I worked through some regex tutorials, but my experiments haven't been going too well. The following identifies <h2>Geography as the beginning of my search and replace target:

^<h2>Geography

However, it doesn't seem to match unless it comes first in the text. If the text contains...

<h2>Introduction</h2>
<h2>Geography</h2>

...then there's no match. Also, when I try to use $ to indicate an ending anchor point, that doesn't work, either.

There is a third regex that would be very handy...

Some files don't include certain topics, which means I'll have to perform multiple search and replace operations, targeting one remaining topic at a time. I'd like to know how to do that - delete everything from <h1 Whatever to the end of the file.

However, it would also be useful to select a beginning anchor point associated with the topic I want to keep. So I came up with a plan:

First I replace every instance of <h2> with STOP<h2>. Then, if I'm focusing on the Geography section, I'd simply replace everything following the first instance of STOP that occurs after <h2>Geography...

* * * * *

<h2>Introduction</h2>
(Some text)
STOP

<h2>Geography</h2>
(Some text)
STOP

(Delete everything from here to the end of the file.)

<h2>History</h2>
(Some text>
STOP

* * * * *

I tried the following regex, with no luck:

^<h2>Geography STOP$

Sorry for the long post. In summary, I'm looking for three regexes:

1. One where the starting anchor is the beginning of the file and the end is <h2>Geography.

2. A second regex where the starting anchor is <h2>History and the ending anchor is the end of the file.

3. A third regex where the starting anchor is the first instance of STOP following <h2>Geography and the ending anchor is the end of the file.

Even if you only know how to do one of these, it would be a big help.

Thanks.

Re: Regex for EVERYTHING before or after an item

Posted: Thu May 21, 2009 9:47 pm
by Christopher
Why not first explode the file on '<h2>' to separate the sections. And then explode each section on '</h2>' to separate the title and content.

Re: Regex for EVERYTHING before or after an item

Posted: Thu May 21, 2009 9:55 pm
by GeoBear
arborint wrote:Why not first explode the file on '<h2>' to separate the sections. And then explode each section on '</h2>' to separate the title and content.
OK, I'm using PHP, but I don't have much experience with the explode function. Are you saying I can actually split a file into several smaller files, each with a portion of the content from the original file? If so, that would be awesome.

Thanks.

Re: Regex for EVERYTHING before or after an item

Posted: Thu May 21, 2009 10:15 pm
by Christopher
Check the manual for file_get_contents() and explode(). (Hint: the online manual has a seach). You also might want to read the section on arrays and the foreach statement.
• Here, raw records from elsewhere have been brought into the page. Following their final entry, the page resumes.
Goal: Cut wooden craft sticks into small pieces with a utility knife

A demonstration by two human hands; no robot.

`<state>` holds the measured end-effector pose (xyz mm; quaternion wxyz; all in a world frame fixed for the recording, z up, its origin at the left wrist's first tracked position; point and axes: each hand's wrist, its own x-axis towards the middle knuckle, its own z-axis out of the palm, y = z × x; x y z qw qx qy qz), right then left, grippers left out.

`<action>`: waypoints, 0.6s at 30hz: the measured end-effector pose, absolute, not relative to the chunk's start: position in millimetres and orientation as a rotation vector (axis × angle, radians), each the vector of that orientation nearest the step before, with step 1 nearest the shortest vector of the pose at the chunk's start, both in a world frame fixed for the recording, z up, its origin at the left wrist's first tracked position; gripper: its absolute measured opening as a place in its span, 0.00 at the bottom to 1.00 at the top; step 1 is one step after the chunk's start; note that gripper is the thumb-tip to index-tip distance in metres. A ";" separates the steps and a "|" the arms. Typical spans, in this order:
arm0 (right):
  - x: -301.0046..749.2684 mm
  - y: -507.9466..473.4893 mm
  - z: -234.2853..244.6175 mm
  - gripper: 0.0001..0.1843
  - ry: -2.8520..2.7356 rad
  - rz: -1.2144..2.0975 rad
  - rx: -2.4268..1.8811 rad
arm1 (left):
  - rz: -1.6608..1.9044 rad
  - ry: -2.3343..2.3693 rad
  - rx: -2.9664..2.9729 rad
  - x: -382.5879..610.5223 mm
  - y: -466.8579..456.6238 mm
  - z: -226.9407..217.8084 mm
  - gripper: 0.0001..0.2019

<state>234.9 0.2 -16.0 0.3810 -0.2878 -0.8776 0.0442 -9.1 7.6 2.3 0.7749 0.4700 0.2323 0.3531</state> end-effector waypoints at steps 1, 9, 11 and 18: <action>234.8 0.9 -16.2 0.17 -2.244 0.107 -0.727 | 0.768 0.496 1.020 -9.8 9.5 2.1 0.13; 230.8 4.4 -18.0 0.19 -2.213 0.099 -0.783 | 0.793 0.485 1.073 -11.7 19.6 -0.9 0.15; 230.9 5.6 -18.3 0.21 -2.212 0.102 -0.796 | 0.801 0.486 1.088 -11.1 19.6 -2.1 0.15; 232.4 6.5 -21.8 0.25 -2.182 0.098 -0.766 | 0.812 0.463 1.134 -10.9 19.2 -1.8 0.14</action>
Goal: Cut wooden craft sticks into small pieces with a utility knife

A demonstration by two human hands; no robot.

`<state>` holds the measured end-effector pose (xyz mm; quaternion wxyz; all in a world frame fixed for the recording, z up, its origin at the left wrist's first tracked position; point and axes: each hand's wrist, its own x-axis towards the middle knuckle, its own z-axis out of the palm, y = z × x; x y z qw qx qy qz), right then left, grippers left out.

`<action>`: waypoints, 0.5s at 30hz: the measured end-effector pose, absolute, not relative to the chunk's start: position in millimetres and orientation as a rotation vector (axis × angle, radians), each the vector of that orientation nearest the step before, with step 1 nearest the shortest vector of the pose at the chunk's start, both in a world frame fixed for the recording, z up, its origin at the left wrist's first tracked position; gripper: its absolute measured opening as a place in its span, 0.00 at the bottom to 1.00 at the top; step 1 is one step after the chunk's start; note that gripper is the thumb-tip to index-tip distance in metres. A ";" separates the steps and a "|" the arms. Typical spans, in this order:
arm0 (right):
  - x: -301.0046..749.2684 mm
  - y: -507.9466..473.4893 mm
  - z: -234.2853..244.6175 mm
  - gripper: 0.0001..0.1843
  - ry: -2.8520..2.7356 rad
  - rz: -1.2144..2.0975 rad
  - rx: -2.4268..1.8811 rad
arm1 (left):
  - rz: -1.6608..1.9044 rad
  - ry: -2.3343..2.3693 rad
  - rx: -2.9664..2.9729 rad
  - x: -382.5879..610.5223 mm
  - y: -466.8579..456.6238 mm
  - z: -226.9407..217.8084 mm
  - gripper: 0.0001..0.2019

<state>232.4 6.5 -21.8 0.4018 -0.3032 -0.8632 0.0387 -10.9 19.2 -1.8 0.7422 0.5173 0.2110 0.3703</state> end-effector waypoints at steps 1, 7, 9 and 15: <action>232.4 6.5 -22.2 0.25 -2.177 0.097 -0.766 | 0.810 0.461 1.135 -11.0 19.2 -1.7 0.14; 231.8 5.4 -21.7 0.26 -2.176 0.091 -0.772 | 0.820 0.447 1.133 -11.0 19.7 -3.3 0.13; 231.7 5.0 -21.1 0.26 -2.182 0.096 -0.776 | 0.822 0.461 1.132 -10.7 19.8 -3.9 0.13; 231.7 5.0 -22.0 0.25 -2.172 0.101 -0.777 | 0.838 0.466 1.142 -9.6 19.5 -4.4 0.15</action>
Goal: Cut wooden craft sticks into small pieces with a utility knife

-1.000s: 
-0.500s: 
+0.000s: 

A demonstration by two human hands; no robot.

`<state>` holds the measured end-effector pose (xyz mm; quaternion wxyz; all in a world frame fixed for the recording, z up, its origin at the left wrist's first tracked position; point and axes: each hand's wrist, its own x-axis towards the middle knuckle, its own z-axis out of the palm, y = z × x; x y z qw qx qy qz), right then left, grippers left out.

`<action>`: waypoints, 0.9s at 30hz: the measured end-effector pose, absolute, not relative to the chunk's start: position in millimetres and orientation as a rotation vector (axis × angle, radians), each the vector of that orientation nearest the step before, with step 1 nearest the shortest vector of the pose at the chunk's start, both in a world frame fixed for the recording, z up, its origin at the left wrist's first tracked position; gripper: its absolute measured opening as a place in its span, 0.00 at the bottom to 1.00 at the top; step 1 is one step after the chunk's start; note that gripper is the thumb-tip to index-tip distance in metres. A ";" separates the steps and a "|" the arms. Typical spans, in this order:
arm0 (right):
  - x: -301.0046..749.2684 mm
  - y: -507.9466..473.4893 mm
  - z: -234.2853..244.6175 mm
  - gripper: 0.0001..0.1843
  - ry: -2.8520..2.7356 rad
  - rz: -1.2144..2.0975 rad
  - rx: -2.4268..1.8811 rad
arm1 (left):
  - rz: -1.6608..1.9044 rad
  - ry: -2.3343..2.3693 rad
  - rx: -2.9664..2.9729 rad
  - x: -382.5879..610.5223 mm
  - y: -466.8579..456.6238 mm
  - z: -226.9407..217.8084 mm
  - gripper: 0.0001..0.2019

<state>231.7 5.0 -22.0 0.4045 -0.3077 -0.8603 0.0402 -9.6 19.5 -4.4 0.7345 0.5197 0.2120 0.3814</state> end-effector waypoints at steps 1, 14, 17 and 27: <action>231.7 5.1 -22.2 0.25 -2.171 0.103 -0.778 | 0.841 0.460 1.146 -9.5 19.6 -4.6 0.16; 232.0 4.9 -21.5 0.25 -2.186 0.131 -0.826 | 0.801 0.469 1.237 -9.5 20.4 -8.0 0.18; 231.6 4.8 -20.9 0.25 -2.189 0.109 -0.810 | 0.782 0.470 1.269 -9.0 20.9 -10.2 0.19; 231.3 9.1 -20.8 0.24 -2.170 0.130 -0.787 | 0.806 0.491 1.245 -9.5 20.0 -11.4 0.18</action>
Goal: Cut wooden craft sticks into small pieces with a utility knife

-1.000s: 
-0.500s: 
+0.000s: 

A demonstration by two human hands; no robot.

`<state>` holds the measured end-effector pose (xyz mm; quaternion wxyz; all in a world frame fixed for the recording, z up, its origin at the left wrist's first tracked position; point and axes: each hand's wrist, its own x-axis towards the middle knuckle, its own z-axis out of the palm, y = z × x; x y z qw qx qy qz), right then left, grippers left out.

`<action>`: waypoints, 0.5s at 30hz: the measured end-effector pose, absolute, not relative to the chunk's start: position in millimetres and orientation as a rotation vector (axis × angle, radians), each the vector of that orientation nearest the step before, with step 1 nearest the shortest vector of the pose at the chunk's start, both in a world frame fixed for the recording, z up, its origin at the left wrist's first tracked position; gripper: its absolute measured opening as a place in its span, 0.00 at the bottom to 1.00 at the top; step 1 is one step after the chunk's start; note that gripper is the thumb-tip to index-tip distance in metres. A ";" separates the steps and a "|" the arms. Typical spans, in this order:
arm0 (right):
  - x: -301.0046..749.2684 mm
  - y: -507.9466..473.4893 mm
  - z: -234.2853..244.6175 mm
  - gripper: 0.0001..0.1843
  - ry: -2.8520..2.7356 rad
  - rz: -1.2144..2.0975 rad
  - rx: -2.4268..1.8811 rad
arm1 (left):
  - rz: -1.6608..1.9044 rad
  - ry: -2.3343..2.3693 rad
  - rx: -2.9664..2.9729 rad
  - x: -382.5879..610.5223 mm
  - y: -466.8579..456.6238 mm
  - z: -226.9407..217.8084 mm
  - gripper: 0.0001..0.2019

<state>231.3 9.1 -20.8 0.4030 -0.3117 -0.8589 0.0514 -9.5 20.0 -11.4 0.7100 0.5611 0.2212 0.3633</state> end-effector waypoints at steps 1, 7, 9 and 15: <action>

Re: Regex for EVERYTHING before or after an item

Posted: Thu May 21, 2009 10:26 pm
by GeoBear
arborint wrote:Check the manual for file_get_contents() and explode(). (Hint: the online manual has a seach). You also might want to read the section on arrays and the foreach statement.
Thanks.

Re: Regex for EVERYTHING before or after an item

Posted: Fri May 22, 2009 7:45 am
by prometheuzz
arborint wrote:Why not first explode the file on '<h2>' to separate the sections. And then explode each section on '</h2>' to separate the title and content.
Indeed, many people think it's necessary to do something using one complicated regex while easier to understand (and maintain!) solutions are far better, quite often without using any regex at all.

@OP:
Or perhaps better: use an html parser. Parsing (x)html files with regex is not advisable, to put it mildly.